┌─ DATA SHOWN

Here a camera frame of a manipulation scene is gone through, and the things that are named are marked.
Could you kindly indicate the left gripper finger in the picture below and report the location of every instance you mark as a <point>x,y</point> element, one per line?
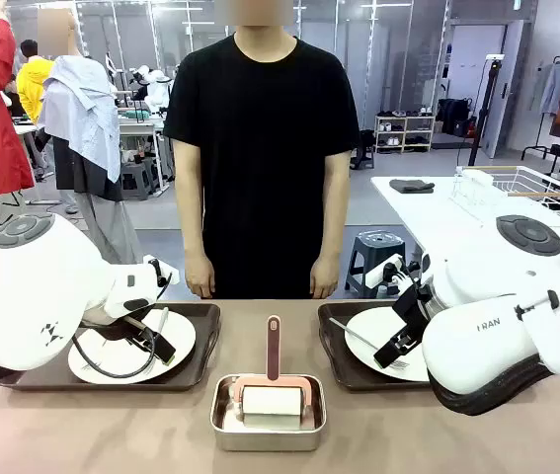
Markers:
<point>167,348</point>
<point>157,354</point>

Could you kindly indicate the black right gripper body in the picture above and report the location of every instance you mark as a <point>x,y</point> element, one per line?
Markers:
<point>410,303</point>

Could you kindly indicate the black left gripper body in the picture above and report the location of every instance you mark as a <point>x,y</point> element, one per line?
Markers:
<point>134,330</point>

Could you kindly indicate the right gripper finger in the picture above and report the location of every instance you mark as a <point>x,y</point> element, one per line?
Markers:
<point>389,348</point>
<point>405,345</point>

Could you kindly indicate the round white plate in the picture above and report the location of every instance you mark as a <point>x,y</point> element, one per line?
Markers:
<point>358,340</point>
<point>181,331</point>

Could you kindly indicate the silver table knife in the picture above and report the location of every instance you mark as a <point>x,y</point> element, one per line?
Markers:
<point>162,320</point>

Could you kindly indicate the dark brown serving tray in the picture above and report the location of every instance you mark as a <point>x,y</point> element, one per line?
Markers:
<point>200,345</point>
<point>334,355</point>

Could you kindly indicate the silver fork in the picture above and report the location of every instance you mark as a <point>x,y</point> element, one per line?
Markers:
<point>353,335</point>

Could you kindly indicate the pink lint roller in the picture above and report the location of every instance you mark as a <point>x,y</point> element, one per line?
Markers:
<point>273,345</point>

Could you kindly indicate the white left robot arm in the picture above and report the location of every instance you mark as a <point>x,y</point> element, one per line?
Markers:
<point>37,276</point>

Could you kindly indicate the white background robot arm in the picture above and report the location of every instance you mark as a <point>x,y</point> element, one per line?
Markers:
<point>153,89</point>

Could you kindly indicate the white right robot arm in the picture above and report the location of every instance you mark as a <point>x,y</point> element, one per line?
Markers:
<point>482,345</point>

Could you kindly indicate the person's right forearm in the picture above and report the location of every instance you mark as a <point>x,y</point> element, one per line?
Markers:
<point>194,227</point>

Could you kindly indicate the person's left forearm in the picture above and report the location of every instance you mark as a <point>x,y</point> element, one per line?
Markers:
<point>331,227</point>

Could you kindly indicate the person's right hand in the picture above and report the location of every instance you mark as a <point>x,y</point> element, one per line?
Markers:
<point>200,276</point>

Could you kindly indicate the person's left hand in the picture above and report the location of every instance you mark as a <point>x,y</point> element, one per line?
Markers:
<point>325,276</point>

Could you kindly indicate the grey plastic step stool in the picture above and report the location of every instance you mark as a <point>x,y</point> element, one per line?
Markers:
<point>363,266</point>

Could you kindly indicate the white side table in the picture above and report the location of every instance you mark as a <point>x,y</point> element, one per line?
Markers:
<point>423,217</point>

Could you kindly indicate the dark grey folded cloth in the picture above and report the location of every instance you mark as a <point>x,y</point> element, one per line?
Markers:
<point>412,186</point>

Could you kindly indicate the rectangular metal tin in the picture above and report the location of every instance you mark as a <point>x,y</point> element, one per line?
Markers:
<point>264,442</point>

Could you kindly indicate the white cutlery holder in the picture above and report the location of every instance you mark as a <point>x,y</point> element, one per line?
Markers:
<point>477,176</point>

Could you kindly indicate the grey background stool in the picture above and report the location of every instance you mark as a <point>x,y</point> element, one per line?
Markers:
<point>137,180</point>

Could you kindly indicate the white shoe rack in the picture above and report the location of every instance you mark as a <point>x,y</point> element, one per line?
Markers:
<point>403,131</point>

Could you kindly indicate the black bag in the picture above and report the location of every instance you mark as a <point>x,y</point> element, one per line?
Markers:
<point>452,116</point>

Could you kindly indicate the white background desk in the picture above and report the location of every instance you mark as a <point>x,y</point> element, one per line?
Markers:
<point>138,129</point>

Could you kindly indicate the black clothes rack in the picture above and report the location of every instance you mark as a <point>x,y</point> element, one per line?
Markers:
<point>536,138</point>

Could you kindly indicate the person in black t-shirt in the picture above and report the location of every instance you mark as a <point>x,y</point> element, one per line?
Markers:
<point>260,148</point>

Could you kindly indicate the mannequin with pale blue shirt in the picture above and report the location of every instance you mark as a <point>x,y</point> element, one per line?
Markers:
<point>82,113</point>

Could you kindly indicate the grey hanging shirt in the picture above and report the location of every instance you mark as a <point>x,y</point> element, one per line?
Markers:
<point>548,86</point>

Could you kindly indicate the person in yellow hoodie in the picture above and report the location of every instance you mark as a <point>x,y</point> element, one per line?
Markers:
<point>32,84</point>

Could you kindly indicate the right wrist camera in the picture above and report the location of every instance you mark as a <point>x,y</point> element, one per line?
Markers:
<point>383,274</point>

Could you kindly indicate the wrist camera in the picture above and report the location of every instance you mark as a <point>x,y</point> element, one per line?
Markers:
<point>163,271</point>
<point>383,274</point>

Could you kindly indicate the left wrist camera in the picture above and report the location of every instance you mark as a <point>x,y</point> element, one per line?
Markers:
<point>163,271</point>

└─

WHAT THE TASK REQUIRES> Every record must be copied exactly, with images dropped from the result.

OUTPUT BELOW>
Here a camera frame of a manipulation scene is gone through, and the things that are named are marked.
Could you kindly indicate the left gripper finger in the picture below and report the location of every instance you mark as a <point>x,y</point> element, one per line?
Markers:
<point>167,348</point>
<point>157,354</point>

Could you kindly indicate the black right gripper body in the picture above and report the location of every instance you mark as a <point>x,y</point> element, one per line?
Markers:
<point>410,303</point>

Could you kindly indicate the black left gripper body in the picture above and report the location of every instance you mark as a <point>x,y</point> element, one per line?
Markers:
<point>134,330</point>

Could you kindly indicate the right gripper finger in the picture above and report the location of every instance you mark as a <point>x,y</point> element, one per line?
Markers:
<point>389,348</point>
<point>405,345</point>

Could you kindly indicate the round white plate in the picture above and report the location of every instance you mark as a <point>x,y</point> element, one per line?
Markers:
<point>358,340</point>
<point>181,331</point>

Could you kindly indicate the silver table knife in the picture above and report the location of every instance you mark as a <point>x,y</point> element, one per line?
Markers:
<point>162,320</point>

Could you kindly indicate the dark brown serving tray in the picture above and report the location of every instance you mark as a <point>x,y</point> element, one per line?
Markers:
<point>200,345</point>
<point>334,355</point>

Could you kindly indicate the silver fork in the picture above and report the location of every instance you mark as a <point>x,y</point> element, one per line?
Markers:
<point>353,335</point>

Could you kindly indicate the pink lint roller in the picture above and report the location of every instance you mark as a <point>x,y</point> element, one per line?
Markers:
<point>273,345</point>

Could you kindly indicate the white left robot arm in the picture above and report the location of every instance you mark as a <point>x,y</point> element, one per line?
Markers:
<point>37,276</point>

Could you kindly indicate the white background robot arm in the picture above and report the location of every instance you mark as a <point>x,y</point> element, one per line?
Markers:
<point>153,89</point>

Could you kindly indicate the white right robot arm in the picture above and report the location of every instance you mark as a <point>x,y</point> element, one per line?
Markers:
<point>482,345</point>

Could you kindly indicate the person's right forearm in the picture above and report the location of every instance you mark as a <point>x,y</point> element, one per line?
Markers:
<point>194,227</point>

Could you kindly indicate the person's left forearm in the picture above and report the location of every instance you mark as a <point>x,y</point> element, one per line?
Markers:
<point>331,227</point>

Could you kindly indicate the person's right hand in the picture above and report the location of every instance you mark as a <point>x,y</point> element, one per line?
Markers:
<point>200,276</point>

Could you kindly indicate the person's left hand in the picture above and report the location of every instance you mark as a <point>x,y</point> element, one per line?
Markers:
<point>325,276</point>

Could you kindly indicate the grey plastic step stool in the picture above and report the location of every instance you mark as a <point>x,y</point> element, one per line?
Markers:
<point>363,266</point>

Could you kindly indicate the white side table in the picture above and report the location of every instance you mark as a <point>x,y</point> element, one per line?
Markers:
<point>423,217</point>

Could you kindly indicate the dark grey folded cloth in the picture above and report the location of every instance you mark as a <point>x,y</point> element, one per line?
Markers:
<point>412,186</point>

Could you kindly indicate the rectangular metal tin in the picture above and report the location of every instance you mark as a <point>x,y</point> element, one per line?
Markers:
<point>264,442</point>

Could you kindly indicate the white cutlery holder in the picture above and report the location of every instance you mark as a <point>x,y</point> element, one per line?
Markers:
<point>477,176</point>

Could you kindly indicate the grey background stool in the picture above and report the location of every instance you mark as a <point>x,y</point> element, one per line?
Markers:
<point>137,180</point>

Could you kindly indicate the white shoe rack in the picture above and report the location of every instance you mark as a <point>x,y</point> element, one per line?
Markers:
<point>403,131</point>

Could you kindly indicate the black bag in the picture above and report the location of every instance you mark as a <point>x,y</point> element, one per line?
Markers:
<point>452,116</point>

Could you kindly indicate the white background desk in the picture above and report the location of every instance you mark as a <point>x,y</point> element, one per line?
Markers:
<point>138,129</point>

Could you kindly indicate the black clothes rack in the picture above and report the location of every instance you mark as a <point>x,y</point> element, one per line?
Markers:
<point>536,138</point>

Could you kindly indicate the person in black t-shirt in the picture above and report the location of every instance you mark as a <point>x,y</point> element, one per line?
Markers:
<point>260,148</point>

Could you kindly indicate the mannequin with pale blue shirt in the picture above and report the location of every instance you mark as a <point>x,y</point> element, one per line?
Markers:
<point>82,113</point>

Could you kindly indicate the grey hanging shirt in the picture above and report the location of every instance you mark as a <point>x,y</point> element, one per line?
Markers:
<point>548,86</point>

Could you kindly indicate the person in yellow hoodie in the picture above and report the location of every instance you mark as a <point>x,y</point> element, one per line?
Markers:
<point>32,84</point>

Could you kindly indicate the right wrist camera in the picture above and report the location of every instance you mark as a <point>x,y</point> element, one per line?
Markers:
<point>383,274</point>

Could you kindly indicate the wrist camera in the picture above and report the location of every instance you mark as a <point>x,y</point> element, one per line?
Markers:
<point>163,271</point>
<point>383,274</point>

Could you kindly indicate the left wrist camera in the picture above and report the location of every instance you mark as a <point>x,y</point> element, one per line?
Markers:
<point>163,271</point>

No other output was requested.